Task details >> Below are some records. Return exactly the lines from the one with "Machine-readable labels follow" to the one with "Return the outline of the pile", and nothing else.
Data section START
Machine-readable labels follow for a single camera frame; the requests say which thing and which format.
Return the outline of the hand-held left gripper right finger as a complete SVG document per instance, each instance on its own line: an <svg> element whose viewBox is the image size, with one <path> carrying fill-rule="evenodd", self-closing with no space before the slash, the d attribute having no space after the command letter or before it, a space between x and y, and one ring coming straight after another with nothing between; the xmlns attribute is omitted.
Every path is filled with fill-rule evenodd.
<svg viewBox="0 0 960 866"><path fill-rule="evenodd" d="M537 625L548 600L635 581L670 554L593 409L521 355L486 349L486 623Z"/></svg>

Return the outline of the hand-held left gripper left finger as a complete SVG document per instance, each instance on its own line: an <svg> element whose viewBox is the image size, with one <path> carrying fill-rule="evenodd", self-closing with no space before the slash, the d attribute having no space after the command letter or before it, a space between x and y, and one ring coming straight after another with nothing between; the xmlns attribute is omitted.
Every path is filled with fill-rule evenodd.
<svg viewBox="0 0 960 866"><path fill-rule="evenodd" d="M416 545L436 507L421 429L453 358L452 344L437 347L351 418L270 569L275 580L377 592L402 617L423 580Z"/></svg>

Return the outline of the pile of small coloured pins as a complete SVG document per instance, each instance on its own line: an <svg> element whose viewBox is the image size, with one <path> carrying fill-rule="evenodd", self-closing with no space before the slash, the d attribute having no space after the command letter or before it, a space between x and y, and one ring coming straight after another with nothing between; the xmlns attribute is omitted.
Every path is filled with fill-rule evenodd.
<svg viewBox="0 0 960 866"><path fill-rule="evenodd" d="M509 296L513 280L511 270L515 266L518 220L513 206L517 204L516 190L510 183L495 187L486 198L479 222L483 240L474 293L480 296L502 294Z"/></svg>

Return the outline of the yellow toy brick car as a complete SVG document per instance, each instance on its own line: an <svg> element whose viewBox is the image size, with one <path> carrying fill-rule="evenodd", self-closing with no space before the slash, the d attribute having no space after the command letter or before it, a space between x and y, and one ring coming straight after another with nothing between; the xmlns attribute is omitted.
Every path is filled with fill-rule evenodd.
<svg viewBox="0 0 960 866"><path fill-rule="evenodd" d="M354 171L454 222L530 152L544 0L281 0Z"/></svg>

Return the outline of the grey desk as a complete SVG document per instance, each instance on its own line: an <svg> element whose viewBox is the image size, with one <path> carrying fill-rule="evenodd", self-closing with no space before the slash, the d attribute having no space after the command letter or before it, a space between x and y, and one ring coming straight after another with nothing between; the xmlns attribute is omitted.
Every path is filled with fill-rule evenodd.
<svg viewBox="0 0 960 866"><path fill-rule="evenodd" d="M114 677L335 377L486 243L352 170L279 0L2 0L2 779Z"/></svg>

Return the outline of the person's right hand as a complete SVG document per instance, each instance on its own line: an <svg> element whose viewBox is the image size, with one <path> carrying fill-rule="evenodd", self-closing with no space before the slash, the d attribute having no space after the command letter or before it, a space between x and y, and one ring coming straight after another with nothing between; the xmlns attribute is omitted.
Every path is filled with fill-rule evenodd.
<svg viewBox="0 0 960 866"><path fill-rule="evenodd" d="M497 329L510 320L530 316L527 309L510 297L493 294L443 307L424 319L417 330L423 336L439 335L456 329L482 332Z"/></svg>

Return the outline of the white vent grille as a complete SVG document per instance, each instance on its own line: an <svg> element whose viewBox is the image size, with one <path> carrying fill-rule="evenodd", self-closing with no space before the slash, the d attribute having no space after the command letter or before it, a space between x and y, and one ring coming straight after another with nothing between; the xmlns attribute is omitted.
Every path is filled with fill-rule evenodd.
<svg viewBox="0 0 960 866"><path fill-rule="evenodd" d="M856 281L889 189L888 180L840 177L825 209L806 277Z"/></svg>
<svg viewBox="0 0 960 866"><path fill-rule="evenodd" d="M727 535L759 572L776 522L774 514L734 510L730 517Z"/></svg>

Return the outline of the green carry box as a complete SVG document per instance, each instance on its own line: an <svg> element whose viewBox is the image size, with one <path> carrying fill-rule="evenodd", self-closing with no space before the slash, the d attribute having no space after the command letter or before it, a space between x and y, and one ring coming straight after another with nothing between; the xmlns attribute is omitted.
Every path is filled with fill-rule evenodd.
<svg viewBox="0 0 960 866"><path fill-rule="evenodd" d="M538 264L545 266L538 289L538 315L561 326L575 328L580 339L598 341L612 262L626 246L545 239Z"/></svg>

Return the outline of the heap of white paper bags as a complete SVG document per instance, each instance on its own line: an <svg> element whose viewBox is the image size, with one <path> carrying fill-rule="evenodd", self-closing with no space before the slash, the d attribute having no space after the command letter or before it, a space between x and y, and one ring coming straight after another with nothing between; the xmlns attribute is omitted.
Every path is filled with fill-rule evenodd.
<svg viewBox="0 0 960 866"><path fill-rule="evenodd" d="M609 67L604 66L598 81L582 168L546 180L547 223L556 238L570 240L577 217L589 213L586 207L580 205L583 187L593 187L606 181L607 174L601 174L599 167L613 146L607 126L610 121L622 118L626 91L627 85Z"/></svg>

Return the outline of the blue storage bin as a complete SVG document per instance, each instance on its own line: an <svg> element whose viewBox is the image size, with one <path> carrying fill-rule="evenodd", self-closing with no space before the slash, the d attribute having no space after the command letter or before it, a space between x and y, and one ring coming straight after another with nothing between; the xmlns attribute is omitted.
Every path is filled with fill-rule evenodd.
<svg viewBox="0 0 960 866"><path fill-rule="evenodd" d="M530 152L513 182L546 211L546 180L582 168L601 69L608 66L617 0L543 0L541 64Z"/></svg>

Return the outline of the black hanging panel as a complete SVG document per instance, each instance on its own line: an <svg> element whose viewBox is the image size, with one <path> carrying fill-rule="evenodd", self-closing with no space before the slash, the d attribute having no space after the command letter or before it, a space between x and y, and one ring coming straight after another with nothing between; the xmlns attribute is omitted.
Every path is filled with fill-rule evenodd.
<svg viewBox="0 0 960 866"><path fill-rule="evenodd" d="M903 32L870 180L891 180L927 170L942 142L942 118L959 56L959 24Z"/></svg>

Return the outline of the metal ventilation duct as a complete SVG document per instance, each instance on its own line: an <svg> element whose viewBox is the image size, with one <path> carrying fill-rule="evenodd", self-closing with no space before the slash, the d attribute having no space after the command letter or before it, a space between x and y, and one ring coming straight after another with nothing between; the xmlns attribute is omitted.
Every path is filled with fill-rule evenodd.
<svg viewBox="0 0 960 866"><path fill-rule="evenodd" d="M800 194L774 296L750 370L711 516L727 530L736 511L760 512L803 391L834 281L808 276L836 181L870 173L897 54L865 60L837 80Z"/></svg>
Data section END
Data section START
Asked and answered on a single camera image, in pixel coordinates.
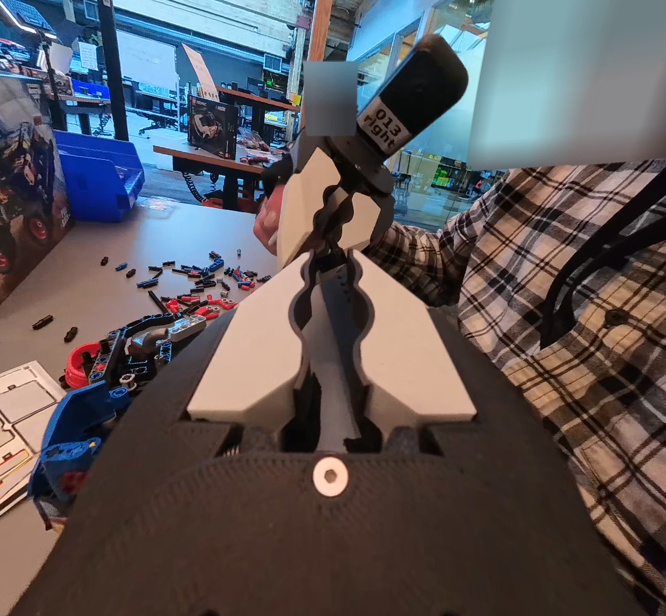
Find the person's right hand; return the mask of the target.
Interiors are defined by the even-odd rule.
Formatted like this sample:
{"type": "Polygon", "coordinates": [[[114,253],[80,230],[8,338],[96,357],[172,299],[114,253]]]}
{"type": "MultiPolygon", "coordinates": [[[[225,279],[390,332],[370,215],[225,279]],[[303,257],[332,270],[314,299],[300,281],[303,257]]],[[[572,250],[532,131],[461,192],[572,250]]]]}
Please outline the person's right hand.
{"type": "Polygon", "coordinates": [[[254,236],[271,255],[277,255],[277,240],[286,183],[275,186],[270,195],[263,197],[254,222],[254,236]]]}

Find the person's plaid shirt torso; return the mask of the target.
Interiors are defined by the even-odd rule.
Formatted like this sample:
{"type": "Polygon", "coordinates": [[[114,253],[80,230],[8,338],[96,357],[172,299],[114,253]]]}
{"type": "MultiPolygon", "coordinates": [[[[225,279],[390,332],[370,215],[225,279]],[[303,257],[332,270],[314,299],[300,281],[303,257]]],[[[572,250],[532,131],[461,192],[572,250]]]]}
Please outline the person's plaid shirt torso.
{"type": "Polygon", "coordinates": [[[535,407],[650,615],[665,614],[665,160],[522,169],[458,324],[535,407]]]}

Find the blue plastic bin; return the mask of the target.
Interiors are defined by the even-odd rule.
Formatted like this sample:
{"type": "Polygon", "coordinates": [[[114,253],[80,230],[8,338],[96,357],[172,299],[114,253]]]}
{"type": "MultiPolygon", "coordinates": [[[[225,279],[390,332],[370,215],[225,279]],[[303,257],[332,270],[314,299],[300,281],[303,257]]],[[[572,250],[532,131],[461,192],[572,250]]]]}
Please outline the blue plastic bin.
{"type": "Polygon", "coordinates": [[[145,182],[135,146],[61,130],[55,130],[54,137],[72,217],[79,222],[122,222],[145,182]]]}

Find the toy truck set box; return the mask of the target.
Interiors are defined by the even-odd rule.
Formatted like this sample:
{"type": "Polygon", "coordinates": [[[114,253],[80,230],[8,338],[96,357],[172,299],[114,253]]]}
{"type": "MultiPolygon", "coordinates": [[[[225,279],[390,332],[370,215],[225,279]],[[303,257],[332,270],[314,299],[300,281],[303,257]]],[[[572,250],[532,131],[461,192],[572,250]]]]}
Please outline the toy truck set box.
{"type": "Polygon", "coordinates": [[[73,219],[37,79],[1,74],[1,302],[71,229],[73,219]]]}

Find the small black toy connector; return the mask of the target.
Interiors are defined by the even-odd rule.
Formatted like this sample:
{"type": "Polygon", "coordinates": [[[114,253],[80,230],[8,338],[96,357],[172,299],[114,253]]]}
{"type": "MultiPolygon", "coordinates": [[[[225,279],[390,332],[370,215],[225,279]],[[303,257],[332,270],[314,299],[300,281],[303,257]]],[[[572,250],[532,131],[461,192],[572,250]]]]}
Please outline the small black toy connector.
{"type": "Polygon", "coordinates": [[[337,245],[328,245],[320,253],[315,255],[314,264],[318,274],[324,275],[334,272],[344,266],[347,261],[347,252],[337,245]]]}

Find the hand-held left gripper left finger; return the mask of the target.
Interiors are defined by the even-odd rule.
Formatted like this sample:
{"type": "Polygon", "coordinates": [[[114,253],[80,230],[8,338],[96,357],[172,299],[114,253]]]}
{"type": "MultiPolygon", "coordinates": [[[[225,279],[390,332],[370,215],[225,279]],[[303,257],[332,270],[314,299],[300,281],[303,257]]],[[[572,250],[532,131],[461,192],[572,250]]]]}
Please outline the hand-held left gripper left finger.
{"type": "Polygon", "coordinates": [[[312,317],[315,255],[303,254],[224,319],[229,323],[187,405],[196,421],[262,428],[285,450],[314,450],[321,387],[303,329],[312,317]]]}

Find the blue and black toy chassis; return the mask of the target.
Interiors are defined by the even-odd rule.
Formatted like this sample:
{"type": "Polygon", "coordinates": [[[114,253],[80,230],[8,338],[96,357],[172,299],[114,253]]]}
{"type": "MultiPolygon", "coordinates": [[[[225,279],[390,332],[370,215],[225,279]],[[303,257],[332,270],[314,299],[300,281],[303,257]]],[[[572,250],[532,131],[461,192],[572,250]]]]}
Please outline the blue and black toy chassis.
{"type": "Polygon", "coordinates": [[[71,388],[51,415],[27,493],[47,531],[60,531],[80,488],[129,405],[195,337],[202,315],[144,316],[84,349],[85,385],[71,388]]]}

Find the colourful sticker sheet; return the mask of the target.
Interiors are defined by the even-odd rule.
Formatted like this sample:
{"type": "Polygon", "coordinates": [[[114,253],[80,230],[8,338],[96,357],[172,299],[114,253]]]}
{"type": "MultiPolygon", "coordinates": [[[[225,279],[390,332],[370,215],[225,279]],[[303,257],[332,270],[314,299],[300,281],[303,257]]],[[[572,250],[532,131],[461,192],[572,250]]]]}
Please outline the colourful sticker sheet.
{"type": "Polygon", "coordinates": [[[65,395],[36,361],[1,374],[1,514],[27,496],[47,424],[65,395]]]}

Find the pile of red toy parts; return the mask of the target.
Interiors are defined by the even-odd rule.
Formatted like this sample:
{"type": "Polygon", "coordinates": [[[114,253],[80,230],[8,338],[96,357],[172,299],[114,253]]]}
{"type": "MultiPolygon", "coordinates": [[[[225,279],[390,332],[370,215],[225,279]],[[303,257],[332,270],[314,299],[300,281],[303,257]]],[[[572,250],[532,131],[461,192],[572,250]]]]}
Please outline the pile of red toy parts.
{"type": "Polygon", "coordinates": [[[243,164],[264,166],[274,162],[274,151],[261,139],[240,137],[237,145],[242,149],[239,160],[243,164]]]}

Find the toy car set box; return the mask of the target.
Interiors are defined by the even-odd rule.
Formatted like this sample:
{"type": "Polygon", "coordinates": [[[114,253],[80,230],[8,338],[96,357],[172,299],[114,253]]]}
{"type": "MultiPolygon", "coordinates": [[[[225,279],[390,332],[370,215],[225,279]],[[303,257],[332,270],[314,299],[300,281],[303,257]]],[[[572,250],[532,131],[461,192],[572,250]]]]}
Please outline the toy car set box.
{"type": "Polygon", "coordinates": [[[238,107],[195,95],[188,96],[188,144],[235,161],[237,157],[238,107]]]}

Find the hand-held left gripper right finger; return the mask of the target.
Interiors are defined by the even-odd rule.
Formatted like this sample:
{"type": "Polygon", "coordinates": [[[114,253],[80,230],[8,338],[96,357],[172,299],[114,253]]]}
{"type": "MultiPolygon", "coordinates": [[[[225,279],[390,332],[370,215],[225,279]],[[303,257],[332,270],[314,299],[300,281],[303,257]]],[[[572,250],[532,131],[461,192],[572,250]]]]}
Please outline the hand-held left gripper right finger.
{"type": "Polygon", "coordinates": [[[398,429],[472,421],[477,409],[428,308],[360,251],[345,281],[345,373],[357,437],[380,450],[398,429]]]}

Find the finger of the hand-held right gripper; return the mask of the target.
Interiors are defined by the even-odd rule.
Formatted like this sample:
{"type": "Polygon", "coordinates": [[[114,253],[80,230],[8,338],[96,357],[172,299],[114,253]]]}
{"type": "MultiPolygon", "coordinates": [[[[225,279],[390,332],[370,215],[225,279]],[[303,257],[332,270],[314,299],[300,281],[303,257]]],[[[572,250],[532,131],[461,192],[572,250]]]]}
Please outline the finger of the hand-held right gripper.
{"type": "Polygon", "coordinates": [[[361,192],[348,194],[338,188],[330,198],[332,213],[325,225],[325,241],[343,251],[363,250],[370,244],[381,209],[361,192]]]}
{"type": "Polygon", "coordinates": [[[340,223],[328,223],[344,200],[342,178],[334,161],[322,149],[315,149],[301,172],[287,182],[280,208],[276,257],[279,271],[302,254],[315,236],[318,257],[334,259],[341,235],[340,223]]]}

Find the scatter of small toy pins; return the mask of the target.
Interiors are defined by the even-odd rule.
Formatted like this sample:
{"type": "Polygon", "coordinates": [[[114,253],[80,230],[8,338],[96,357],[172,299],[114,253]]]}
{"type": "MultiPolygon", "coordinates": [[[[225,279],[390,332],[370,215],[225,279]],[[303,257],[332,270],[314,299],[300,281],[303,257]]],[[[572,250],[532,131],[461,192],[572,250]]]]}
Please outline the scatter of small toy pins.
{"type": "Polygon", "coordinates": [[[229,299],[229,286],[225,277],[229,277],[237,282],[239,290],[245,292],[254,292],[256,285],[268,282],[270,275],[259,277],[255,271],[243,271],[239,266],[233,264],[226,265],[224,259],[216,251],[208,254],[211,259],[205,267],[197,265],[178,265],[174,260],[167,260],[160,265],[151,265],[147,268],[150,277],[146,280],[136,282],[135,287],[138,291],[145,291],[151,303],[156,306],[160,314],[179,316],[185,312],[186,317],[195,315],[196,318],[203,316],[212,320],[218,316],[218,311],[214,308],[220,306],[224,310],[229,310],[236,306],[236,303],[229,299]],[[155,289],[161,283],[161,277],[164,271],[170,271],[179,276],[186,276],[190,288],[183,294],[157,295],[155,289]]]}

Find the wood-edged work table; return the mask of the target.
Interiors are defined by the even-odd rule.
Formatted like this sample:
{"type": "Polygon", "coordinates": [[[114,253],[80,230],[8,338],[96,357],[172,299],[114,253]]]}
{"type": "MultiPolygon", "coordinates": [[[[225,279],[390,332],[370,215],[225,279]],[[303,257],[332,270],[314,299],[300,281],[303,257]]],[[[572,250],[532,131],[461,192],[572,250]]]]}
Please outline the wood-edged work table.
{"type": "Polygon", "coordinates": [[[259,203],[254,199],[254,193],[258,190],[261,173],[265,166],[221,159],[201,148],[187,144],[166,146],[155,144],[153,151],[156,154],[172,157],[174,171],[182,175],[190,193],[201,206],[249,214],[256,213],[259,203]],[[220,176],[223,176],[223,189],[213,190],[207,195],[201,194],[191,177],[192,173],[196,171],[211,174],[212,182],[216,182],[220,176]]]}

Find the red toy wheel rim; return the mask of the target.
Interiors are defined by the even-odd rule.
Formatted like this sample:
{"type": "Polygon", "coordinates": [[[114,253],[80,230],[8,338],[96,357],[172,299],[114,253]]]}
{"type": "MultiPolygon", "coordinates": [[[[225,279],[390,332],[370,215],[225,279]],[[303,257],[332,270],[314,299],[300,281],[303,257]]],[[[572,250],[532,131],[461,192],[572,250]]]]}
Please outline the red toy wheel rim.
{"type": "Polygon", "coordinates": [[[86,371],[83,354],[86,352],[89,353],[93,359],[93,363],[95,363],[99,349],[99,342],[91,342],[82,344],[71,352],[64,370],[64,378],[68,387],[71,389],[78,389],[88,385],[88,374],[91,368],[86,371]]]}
Data section END
Data section START
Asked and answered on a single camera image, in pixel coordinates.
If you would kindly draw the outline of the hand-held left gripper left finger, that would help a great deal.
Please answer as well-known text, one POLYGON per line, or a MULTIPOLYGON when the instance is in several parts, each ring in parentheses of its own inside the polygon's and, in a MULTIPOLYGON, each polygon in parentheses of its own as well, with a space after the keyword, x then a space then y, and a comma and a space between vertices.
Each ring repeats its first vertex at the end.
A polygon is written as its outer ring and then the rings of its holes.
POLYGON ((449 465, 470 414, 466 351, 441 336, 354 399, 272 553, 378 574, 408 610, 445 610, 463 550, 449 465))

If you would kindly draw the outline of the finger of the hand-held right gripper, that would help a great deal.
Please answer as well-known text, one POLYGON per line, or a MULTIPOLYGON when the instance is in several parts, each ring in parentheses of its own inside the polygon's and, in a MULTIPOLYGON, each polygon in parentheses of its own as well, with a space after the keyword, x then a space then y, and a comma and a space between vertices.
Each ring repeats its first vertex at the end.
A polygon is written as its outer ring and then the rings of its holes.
Data section END
Exercise result >>
Machine-readable labels follow for a single camera frame; the requests say which thing and which format.
Return the outline of the hand-held left gripper right finger as a complete SVG document per instance, each instance on its own line: an <svg> element whose viewBox is the image size, with one <path> carrying fill-rule="evenodd", self-closing with no space before the slash, the d attribute having no space after the command letter or before it, a space between x and y, and one ring coming straight after another with nothing between; the xmlns attribute is omitted.
Every path is filled with fill-rule evenodd.
<svg viewBox="0 0 960 866"><path fill-rule="evenodd" d="M537 625L548 600L635 581L670 554L593 409L521 355L486 349L486 623Z"/></svg>

Return the outline of the hand-held left gripper left finger as a complete SVG document per instance, each instance on its own line: an <svg> element whose viewBox is the image size, with one <path> carrying fill-rule="evenodd", self-closing with no space before the slash, the d attribute having no space after the command letter or before it, a space between x and y, and one ring coming straight after another with nothing between; the xmlns attribute is omitted.
Every path is filled with fill-rule evenodd.
<svg viewBox="0 0 960 866"><path fill-rule="evenodd" d="M416 545L436 507L421 429L453 358L452 344L437 347L351 418L270 569L275 580L377 592L402 617L423 580Z"/></svg>

Return the outline of the pile of small coloured pins as a complete SVG document per instance, each instance on its own line: an <svg> element whose viewBox is the image size, with one <path> carrying fill-rule="evenodd", self-closing with no space before the slash, the d attribute having no space after the command letter or before it, a space between x and y, and one ring coming straight after another with nothing between; the xmlns attribute is omitted.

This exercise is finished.